• **Record set**
----

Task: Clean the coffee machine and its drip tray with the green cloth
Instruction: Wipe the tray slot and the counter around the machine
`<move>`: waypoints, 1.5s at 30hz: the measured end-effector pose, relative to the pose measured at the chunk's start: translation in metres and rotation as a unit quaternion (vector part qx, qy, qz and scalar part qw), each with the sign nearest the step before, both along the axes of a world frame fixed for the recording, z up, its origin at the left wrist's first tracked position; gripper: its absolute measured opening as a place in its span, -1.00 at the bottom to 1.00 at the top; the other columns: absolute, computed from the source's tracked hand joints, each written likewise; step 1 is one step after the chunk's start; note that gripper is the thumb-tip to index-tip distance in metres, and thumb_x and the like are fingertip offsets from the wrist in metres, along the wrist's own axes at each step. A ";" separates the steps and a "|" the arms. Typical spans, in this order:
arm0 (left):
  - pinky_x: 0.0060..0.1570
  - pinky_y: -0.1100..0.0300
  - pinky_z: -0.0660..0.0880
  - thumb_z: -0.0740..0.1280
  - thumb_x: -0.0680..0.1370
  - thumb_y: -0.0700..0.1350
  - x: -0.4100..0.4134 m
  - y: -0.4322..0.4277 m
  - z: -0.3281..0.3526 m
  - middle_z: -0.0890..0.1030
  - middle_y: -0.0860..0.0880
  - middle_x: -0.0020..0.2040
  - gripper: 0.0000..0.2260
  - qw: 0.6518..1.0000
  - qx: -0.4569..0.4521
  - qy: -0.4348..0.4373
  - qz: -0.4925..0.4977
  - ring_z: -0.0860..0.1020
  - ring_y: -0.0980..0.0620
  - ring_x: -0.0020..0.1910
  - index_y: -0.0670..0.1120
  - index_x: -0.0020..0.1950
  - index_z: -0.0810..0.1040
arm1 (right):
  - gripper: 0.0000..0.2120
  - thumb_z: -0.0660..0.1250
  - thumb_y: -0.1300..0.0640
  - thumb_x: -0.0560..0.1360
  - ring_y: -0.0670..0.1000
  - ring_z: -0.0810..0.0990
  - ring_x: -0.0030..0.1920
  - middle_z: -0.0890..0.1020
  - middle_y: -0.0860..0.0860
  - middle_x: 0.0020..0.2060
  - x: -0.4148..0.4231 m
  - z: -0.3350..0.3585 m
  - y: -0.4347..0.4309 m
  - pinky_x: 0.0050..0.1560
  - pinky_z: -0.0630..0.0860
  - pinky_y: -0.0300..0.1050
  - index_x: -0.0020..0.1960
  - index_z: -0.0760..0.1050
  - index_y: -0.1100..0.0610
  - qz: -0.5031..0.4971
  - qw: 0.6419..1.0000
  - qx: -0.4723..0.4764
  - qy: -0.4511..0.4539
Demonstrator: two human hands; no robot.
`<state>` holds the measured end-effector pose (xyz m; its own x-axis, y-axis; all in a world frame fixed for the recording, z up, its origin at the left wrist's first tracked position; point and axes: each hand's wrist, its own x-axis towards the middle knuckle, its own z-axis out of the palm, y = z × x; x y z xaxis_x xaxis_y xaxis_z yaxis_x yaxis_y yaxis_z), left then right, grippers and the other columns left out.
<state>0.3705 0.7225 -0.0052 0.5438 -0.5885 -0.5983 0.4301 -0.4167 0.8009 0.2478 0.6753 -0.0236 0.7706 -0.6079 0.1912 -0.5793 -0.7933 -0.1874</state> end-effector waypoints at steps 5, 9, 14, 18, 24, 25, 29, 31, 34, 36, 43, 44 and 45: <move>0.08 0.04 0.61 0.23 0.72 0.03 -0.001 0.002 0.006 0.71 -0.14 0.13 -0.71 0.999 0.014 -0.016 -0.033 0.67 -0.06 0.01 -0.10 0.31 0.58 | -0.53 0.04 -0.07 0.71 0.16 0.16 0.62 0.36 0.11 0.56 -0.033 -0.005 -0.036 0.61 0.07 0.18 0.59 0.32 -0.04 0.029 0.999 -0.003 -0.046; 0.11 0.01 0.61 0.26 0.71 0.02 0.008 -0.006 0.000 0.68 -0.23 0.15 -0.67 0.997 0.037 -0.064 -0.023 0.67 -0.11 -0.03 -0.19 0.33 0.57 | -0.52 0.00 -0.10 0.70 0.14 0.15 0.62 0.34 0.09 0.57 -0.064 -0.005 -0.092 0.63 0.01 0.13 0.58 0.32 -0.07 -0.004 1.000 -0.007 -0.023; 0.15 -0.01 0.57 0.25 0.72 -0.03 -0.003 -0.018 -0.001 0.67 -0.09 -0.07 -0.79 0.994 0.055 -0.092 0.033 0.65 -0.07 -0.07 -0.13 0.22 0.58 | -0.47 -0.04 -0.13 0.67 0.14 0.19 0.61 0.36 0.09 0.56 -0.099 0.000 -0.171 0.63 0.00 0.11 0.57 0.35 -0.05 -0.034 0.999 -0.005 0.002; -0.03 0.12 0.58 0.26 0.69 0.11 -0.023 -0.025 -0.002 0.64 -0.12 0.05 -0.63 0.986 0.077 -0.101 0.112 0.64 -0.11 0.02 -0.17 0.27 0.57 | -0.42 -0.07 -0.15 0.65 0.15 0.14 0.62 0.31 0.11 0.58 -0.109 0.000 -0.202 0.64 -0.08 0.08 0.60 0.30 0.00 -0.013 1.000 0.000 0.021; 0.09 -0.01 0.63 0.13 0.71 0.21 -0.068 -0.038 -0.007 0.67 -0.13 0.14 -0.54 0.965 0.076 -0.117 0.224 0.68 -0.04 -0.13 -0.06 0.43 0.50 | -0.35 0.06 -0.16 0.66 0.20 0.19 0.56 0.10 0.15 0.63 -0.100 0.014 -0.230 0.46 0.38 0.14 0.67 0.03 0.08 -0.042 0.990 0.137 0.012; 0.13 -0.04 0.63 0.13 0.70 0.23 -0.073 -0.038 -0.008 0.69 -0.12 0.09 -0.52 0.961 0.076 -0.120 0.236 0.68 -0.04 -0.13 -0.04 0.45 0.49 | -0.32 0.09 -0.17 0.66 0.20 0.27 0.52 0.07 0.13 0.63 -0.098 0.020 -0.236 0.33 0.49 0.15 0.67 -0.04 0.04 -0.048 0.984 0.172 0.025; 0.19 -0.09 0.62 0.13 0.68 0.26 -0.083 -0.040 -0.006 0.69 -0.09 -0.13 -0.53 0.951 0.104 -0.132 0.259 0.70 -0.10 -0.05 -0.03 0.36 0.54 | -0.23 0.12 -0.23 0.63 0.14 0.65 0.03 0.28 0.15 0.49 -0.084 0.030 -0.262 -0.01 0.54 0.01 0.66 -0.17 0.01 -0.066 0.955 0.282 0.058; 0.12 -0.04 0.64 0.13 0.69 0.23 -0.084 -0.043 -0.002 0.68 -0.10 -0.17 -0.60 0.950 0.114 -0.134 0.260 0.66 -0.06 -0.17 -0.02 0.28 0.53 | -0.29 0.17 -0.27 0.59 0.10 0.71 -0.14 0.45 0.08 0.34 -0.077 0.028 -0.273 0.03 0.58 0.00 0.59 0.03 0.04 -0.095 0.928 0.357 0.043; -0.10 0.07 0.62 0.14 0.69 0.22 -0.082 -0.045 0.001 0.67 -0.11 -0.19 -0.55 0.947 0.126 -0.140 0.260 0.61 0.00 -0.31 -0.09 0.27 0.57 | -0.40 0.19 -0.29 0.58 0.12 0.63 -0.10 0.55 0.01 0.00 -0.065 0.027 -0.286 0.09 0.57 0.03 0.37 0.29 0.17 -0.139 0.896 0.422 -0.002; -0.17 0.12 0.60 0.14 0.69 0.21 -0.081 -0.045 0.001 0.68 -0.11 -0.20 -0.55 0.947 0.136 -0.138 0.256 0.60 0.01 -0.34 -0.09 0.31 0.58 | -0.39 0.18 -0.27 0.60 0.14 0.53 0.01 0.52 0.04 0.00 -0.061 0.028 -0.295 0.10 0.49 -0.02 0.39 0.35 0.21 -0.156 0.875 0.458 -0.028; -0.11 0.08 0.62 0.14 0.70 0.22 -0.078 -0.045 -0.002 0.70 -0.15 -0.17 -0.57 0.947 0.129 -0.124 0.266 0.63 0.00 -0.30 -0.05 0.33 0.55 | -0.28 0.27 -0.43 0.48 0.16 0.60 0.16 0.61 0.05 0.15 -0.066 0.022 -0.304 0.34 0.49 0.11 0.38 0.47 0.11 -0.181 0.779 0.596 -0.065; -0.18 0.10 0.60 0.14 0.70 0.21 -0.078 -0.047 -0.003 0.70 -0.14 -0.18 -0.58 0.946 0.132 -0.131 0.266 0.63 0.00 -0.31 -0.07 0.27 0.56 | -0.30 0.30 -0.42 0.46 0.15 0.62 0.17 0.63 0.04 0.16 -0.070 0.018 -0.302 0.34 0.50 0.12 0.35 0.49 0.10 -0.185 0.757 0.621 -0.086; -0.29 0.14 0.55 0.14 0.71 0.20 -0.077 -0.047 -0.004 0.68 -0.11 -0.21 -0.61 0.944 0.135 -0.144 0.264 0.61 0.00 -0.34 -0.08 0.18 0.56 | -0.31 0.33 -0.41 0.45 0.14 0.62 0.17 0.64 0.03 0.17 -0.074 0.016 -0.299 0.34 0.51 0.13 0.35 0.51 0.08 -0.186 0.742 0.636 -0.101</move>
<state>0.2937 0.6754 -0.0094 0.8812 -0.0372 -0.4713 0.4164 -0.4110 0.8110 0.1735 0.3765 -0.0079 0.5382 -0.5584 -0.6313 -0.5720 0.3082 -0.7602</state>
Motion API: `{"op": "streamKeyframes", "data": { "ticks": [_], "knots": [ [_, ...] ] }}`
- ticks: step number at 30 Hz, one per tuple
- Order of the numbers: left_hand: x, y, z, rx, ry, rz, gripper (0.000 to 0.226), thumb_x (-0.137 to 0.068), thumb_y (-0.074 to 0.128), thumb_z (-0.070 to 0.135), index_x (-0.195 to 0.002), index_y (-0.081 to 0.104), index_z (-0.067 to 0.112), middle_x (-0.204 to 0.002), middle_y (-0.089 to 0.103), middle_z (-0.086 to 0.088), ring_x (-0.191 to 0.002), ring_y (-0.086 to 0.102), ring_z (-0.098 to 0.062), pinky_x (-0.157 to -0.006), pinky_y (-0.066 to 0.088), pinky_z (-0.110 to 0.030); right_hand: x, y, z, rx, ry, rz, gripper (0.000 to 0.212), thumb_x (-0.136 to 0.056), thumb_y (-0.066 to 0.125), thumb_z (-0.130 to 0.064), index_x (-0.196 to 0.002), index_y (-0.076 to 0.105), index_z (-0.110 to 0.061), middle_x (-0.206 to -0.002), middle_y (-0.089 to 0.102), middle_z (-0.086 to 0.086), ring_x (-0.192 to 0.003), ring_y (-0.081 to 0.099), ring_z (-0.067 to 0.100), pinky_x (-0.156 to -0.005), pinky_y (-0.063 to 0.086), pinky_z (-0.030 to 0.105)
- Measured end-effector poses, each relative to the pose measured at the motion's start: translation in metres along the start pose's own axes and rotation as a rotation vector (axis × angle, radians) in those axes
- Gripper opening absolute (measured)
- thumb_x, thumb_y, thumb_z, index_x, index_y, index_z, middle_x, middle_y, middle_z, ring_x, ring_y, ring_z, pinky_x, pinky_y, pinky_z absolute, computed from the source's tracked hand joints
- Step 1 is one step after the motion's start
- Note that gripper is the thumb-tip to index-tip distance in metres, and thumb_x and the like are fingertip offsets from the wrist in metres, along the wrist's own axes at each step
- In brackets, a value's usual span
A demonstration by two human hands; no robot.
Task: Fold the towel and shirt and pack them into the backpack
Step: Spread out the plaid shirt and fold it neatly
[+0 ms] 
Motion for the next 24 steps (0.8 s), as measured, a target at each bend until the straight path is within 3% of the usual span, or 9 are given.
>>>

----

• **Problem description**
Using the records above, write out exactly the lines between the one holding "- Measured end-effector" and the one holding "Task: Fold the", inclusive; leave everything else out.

• **Result for this exercise**
- Measured end-effector poses, each relative to the pose measured at the motion's start: translation in metres along the start pose's own axes and rotation as a rotation vector (axis × angle, radians) in those axes
- Gripper opening absolute (measured)
- thumb_x, thumb_y, thumb_z, index_x, index_y, index_z, middle_x, middle_y, middle_z, ring_x, ring_y, ring_z, pinky_x, pinky_y, pinky_z absolute, computed from the source's tracked hand joints
- Step 1 is one step after the motion's start
- Note that gripper is the thumb-tip to index-tip distance in metres, and thumb_x and the like are fingertip offsets from the wrist in metres, along the wrist's own axes at each step
- In brackets, a value's usual span
A demonstration by two human hands; no robot.
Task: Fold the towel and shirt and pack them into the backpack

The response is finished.